WHAT IS BEING ASKED »
When a line below holds the string "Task", show that line.

RECORDS SUPPLIED section start

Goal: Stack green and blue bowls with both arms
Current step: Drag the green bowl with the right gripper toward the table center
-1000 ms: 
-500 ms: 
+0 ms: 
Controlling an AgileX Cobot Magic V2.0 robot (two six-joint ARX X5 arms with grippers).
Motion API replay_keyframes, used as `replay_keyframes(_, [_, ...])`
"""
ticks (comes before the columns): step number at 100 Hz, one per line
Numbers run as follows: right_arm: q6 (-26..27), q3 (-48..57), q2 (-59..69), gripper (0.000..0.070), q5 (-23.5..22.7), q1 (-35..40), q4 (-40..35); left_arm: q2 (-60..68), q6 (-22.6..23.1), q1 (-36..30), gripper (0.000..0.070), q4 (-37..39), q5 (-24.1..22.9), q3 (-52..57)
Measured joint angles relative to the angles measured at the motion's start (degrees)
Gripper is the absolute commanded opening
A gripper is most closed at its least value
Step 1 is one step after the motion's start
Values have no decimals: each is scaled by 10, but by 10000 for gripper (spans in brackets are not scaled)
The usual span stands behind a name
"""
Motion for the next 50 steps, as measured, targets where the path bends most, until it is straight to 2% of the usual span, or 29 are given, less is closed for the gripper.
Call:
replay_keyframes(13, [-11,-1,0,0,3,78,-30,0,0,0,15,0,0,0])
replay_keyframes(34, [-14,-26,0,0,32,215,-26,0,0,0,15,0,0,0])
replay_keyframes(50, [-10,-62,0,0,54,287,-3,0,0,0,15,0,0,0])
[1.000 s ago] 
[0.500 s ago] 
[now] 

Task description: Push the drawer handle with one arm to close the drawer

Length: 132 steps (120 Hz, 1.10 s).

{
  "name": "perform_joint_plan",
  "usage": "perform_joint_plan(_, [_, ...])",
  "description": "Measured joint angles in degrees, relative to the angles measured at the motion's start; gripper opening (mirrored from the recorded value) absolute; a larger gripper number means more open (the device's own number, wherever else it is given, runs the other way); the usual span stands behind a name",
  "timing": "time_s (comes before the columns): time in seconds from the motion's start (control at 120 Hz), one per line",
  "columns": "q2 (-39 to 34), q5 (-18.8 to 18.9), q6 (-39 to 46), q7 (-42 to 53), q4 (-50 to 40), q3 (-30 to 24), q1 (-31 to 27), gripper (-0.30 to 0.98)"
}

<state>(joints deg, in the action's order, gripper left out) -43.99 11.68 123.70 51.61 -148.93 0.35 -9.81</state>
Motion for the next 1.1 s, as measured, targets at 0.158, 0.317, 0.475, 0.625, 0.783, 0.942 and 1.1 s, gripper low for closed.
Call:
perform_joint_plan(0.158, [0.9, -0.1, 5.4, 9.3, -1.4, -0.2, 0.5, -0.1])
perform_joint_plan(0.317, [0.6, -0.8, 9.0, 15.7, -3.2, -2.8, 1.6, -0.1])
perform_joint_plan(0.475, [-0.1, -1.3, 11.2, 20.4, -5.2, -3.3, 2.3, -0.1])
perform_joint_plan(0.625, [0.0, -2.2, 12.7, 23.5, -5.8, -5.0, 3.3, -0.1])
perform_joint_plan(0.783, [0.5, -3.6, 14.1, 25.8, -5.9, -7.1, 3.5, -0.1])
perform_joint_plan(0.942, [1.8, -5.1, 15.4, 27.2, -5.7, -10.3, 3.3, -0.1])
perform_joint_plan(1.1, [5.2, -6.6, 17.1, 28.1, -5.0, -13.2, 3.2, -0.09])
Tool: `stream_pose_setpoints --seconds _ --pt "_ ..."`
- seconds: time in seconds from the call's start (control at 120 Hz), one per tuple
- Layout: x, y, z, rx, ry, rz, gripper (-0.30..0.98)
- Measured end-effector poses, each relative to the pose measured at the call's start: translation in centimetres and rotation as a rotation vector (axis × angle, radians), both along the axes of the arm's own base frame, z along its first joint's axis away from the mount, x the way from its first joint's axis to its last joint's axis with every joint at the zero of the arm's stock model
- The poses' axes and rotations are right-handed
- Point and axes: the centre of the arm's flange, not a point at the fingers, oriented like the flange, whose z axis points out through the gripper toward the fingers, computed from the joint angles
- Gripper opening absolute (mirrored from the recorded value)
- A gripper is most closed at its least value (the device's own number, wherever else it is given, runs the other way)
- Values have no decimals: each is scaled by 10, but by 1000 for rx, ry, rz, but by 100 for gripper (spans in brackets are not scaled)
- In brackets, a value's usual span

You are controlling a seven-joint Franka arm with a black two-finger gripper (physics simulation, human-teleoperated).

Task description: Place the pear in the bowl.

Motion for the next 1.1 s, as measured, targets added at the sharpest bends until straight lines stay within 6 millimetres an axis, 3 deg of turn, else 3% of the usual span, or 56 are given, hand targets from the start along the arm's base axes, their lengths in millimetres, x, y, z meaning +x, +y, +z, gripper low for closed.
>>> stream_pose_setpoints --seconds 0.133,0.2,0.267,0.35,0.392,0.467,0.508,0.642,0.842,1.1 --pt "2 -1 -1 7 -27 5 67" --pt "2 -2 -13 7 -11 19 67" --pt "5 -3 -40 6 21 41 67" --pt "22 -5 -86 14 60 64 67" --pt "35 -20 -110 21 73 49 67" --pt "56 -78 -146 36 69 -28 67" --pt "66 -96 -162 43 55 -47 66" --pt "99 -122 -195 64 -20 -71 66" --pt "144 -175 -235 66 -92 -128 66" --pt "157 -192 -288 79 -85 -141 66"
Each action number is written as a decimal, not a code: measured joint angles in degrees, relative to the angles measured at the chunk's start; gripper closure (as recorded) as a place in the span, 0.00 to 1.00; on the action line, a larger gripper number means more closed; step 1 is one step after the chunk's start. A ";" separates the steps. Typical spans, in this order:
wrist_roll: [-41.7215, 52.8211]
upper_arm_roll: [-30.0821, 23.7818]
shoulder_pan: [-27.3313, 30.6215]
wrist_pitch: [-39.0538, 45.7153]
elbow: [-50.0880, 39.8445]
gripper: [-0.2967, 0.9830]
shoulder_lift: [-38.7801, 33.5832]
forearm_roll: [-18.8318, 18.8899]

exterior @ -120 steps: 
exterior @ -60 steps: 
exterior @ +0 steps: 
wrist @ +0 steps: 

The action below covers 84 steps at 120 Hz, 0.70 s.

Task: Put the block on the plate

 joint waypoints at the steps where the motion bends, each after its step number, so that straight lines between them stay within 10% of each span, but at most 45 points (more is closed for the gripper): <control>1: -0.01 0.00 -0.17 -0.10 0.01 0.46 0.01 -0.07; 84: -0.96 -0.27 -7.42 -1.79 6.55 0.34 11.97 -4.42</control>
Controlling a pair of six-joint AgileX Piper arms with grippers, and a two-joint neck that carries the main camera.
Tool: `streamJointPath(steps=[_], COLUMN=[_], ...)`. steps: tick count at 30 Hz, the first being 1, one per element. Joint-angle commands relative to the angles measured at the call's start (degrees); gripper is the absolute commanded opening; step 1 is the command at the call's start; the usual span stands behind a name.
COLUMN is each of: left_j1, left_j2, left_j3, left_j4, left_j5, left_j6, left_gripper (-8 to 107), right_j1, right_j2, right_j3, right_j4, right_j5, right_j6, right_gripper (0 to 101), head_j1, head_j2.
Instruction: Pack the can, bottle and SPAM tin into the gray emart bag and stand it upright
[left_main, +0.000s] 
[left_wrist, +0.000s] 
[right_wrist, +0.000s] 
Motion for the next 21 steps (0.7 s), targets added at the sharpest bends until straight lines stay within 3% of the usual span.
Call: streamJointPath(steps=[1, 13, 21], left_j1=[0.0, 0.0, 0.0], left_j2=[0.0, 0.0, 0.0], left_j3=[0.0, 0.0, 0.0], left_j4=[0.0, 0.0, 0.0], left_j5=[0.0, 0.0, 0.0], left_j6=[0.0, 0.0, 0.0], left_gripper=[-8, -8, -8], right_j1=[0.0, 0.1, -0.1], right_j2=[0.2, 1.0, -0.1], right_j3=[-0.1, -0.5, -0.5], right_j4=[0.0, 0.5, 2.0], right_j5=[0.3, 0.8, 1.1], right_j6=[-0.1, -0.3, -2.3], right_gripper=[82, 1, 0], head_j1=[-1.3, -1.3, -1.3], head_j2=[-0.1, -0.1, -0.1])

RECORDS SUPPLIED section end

SOLVED EXERCISE »
Task description: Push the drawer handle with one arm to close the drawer
Task description: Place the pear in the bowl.
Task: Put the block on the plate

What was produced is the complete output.